Influenza pandemic is a constant major threat to public health caused by influenza A viruses (IAVs). IAVs are subcategorized by the surface proteins hemagglutinin (HA) and neuraminidase (NA), in which they are both essential targets for drug discovery. While it is of great concern that NA inhibitor oseltamivir resistant strains are frequently identified from human or avian influenza virus, structural and functional characterization of influenza HA has raised hopes for new antiviral therapies.

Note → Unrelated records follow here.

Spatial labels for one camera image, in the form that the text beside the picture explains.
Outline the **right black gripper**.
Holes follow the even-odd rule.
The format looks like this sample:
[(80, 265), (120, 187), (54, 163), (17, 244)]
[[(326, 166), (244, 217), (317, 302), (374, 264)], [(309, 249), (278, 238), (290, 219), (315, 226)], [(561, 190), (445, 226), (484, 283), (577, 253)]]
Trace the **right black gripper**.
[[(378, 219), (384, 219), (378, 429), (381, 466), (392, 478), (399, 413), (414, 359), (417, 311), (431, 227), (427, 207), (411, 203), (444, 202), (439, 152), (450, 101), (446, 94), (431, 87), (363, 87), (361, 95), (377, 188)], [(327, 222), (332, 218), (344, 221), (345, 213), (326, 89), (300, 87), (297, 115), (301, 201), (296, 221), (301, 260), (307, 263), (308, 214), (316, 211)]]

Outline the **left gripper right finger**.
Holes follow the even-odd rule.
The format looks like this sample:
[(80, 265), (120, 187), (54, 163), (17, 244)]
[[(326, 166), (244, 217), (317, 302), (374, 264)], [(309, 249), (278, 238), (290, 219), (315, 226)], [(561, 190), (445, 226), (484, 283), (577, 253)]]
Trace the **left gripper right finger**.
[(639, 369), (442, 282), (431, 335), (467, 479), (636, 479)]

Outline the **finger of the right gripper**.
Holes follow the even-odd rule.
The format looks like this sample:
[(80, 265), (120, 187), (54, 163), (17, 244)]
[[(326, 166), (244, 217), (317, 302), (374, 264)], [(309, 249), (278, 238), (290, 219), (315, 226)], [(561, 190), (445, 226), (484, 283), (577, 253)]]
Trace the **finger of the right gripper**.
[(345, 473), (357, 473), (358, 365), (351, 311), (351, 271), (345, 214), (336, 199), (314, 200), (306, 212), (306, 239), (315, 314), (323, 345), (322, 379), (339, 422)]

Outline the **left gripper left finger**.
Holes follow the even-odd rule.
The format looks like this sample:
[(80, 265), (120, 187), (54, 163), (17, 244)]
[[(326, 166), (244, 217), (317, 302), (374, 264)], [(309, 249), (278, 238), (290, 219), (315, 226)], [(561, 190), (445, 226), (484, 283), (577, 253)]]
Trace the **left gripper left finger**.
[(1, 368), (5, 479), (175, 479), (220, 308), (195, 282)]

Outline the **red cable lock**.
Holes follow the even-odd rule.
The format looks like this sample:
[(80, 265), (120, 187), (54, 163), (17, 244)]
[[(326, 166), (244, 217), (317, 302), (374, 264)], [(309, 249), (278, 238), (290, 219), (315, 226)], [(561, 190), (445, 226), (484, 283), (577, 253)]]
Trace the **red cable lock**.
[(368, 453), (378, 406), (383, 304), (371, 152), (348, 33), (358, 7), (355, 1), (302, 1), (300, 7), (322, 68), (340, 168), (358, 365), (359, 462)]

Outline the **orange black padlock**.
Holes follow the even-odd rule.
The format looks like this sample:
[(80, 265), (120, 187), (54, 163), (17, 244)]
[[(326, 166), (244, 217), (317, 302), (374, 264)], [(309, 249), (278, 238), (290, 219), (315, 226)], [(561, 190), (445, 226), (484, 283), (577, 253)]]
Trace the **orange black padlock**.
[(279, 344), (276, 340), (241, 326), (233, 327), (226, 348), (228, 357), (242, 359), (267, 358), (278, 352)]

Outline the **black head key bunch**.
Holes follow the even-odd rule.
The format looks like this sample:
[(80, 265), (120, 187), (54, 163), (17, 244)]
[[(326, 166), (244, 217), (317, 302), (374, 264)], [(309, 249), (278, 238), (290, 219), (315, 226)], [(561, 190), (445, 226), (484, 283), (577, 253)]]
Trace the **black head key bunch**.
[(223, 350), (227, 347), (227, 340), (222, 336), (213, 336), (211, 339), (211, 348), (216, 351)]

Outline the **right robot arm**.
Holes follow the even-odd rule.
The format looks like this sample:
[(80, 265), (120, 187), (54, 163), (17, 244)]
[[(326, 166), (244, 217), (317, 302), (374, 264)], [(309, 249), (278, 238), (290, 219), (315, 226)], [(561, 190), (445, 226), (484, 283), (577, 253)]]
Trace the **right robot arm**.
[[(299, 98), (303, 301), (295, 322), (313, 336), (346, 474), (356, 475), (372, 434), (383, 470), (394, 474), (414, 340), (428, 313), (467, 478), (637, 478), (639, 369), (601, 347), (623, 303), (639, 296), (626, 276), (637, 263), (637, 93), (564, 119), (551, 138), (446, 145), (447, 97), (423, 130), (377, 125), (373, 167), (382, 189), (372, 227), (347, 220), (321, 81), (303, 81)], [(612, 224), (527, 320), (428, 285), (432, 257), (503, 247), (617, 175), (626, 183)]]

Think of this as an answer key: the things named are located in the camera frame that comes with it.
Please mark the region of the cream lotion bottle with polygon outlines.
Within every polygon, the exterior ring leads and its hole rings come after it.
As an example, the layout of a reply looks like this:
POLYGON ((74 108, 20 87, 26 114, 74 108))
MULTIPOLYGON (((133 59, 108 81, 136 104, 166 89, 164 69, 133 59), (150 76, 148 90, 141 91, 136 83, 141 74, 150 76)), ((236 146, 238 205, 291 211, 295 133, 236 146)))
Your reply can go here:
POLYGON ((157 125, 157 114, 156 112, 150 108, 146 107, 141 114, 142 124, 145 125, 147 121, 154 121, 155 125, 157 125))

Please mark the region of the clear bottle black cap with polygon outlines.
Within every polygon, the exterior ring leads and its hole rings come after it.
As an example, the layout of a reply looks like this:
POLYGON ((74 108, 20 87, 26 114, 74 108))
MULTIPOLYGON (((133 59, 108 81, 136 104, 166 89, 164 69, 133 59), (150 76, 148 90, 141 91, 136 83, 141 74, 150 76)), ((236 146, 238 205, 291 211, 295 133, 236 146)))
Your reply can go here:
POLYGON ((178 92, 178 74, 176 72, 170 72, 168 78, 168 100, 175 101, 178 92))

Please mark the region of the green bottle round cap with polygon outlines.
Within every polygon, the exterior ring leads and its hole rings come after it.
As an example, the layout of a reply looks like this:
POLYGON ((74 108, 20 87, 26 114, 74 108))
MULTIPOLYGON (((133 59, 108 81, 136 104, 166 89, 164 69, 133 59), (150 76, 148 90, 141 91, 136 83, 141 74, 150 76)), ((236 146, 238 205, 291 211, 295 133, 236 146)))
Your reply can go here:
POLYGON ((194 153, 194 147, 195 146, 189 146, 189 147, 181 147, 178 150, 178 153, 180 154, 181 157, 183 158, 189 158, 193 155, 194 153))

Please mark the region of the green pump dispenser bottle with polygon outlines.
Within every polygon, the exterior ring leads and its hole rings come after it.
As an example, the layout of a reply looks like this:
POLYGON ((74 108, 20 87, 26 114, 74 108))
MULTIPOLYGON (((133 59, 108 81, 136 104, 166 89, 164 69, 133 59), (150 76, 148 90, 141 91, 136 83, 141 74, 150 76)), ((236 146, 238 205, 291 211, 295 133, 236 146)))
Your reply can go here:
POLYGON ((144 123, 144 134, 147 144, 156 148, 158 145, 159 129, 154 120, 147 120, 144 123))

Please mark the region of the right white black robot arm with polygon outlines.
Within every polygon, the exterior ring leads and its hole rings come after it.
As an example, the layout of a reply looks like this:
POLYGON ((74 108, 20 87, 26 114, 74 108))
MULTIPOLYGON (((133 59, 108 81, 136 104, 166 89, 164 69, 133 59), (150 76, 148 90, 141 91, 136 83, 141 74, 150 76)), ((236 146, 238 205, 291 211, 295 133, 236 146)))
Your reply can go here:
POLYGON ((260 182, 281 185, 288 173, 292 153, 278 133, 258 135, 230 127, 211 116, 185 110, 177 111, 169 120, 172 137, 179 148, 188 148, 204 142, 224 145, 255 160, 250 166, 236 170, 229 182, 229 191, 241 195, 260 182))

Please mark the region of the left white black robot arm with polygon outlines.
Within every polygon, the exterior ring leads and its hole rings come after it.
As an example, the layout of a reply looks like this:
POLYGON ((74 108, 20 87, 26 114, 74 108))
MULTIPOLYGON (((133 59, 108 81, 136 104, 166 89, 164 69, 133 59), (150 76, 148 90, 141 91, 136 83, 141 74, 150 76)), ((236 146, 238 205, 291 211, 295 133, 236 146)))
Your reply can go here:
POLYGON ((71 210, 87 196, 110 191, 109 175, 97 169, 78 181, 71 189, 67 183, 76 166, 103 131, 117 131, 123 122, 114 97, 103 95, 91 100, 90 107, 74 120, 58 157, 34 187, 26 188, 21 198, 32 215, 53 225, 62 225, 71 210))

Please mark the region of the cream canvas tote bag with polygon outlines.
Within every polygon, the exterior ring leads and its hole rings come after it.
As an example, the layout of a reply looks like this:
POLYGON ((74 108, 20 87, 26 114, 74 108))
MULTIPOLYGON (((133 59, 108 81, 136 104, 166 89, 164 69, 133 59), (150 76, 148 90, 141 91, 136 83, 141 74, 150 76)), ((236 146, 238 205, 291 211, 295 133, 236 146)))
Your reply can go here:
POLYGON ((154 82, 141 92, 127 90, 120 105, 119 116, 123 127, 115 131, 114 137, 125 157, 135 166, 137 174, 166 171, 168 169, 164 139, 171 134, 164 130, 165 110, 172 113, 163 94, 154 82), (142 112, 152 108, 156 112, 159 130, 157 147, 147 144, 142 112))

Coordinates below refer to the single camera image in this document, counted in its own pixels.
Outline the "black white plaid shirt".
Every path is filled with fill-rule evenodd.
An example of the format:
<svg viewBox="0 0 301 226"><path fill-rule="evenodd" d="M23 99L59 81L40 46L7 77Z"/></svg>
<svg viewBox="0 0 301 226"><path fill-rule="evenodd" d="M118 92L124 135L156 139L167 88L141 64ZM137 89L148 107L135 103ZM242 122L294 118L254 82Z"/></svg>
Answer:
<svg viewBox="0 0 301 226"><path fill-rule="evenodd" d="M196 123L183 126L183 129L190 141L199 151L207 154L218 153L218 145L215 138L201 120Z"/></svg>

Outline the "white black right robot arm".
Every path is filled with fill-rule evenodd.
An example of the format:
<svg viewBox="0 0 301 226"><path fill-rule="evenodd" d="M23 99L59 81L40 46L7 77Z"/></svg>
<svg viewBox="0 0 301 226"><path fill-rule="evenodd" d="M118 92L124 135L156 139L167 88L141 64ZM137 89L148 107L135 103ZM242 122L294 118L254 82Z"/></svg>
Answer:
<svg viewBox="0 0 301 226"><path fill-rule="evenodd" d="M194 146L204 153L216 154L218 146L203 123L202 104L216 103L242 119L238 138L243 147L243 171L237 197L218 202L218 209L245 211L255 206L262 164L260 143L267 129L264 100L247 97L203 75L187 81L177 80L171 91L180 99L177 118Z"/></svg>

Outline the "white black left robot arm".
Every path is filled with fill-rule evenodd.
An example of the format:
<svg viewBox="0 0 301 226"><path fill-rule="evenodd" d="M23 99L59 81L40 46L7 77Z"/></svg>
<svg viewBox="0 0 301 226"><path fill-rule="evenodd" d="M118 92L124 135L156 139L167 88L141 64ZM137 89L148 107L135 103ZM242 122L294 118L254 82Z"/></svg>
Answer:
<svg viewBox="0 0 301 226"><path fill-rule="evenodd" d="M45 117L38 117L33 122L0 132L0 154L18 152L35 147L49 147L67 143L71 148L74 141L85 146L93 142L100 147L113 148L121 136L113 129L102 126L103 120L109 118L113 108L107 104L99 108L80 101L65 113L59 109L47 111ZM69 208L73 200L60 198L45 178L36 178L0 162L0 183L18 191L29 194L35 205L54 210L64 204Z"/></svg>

In this study, we explored a structure-activity relationship (SAR) of pinanamine-based antivirals and discovered a potent inhibitor M090 against amantadine-resistant viruses, including the 2009 H1N1 pandemic strains, and oseltamivir-resistant viruses. Mechanism of action studies, particularly hemolysis inhibition, indicated that M090 targets influenza HA and it occupied a highly conserved pocket of the HA 2 domain and inhibited virus-mediated membrane fusion by "locking" the bending state of HA 2 during the conformational rearrangement process. This work provides new binding sites within the HA protein and indicates that this pocket may be a promising target for broad-spectrum anti-influenza A drug design and development.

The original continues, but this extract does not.